“人間の霊がさらに旅を続けていく様子を観察する前に、まず、霊がこれから入っていく領域そのものを観察することにしましょう。その領域とは「霊の国」です。霊の国は物質の世界とはまったく似ていないため、自分自身の物質的な感覚だけを信頼しようとする人は、霊の国について語られる事柄をすべて、空想じみた話だと考えるに違いありません。すでに「魂の世界」を観察する際に、このような事柄について記述する場合は比喩を用いなくてはならない、と述べましたが、今回は、これまで以上に同じことがいえるのです。多くの場合、感覚的な現実のみと結びついている私たちの言語には、「霊の国」に関して直接用いることができるような表現は、あまり豊かに含まれてはいません。ですからとくにここでは、筆者が述べる多くの事柄を大まかな説明として受け取るようにお願いしておきます。ここで述べる事柄はすべて、物質的な世界とはあまりにも異なっているため、このような方法で記述するほかはないのです。このような記述を行うとき、筆者は、「物質的な世界に向けられた言葉による表現手段は不完全なものであるため、このような叙述は霊的な領域における経験をいい表すのに適していない」ということをつねに意識することになります。

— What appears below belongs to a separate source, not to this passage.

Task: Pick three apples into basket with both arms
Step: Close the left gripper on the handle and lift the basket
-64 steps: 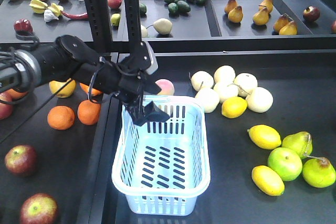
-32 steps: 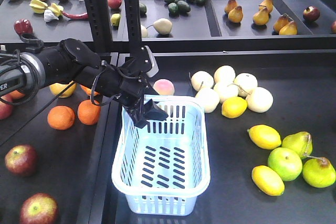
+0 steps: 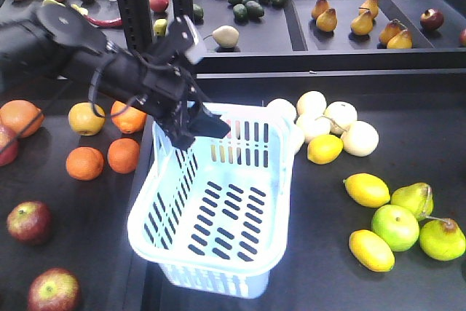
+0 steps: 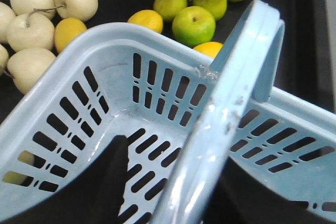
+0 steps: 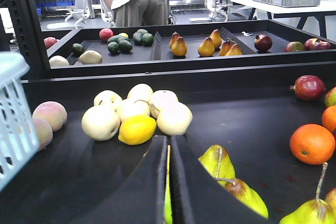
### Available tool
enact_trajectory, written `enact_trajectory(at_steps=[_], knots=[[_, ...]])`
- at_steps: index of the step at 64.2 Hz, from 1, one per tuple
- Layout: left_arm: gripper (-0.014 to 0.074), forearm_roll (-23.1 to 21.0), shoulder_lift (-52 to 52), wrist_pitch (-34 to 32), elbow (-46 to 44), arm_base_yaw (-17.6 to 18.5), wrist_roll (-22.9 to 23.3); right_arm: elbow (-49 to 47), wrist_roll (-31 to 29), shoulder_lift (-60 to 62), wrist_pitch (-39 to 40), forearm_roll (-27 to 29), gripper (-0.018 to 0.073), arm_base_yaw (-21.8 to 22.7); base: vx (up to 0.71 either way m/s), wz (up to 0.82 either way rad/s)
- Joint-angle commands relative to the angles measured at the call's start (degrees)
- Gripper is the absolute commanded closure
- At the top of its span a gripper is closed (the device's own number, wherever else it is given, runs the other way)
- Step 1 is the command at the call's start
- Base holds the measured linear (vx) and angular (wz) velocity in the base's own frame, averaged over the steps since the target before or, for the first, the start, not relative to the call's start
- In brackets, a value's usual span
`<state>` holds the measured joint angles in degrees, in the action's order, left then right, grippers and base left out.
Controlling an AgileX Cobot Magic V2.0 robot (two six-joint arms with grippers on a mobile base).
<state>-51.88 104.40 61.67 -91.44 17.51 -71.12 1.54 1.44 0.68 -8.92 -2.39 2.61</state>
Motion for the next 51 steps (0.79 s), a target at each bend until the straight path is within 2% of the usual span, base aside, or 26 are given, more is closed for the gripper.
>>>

ここではとくに、「霊の国」は人間の思考を構成する素材から作り出されている、という点を強調しておかなければなりません(もちろんここでは、「素材 Stoff」という言葉も、きわめて比喩的な意味でもちいられています)。人間のなかで生きている思考は真の思考存在の影、あるいは幻影です。・・・人間の霊的な感覚が呼び起こされるとき、感覚的な目がテーブルや椅子を知覚するのと同じように、人間はこのような思考存在を実際に知覚します。このとき人間は、周囲を思考存在たちが取り巻く霊的な世界のなかを実際に動き回ります。・・・自分自身の霊的な目を用いることを学んだ人の前には、周囲の環境は新しい世界に満たされながら、つまり生きた思考や霊存在たちの世界に満たされながら、姿を現します。私たちはこのような世界で、まず最初に、物質の世界と魂の世界に存在しているすべての事物や存在の霊的な原像 Urbild を目にします。・・・”(ルドルフ・シュタイナー『テオゾフィー 神智学』松浦賢訳 柏書房 p. 123~125)
霊の国/霊界/精神界は、思考存在の世界であり、そこで私たちは、思考空間(これもまた比喩的な表現だが)を歩き回る(これもまた比喩的な言い回しだが)。この場合の思考空間とは、ミームのイメージ空間とは異なる。この点をしっかり確認しておかなければならない。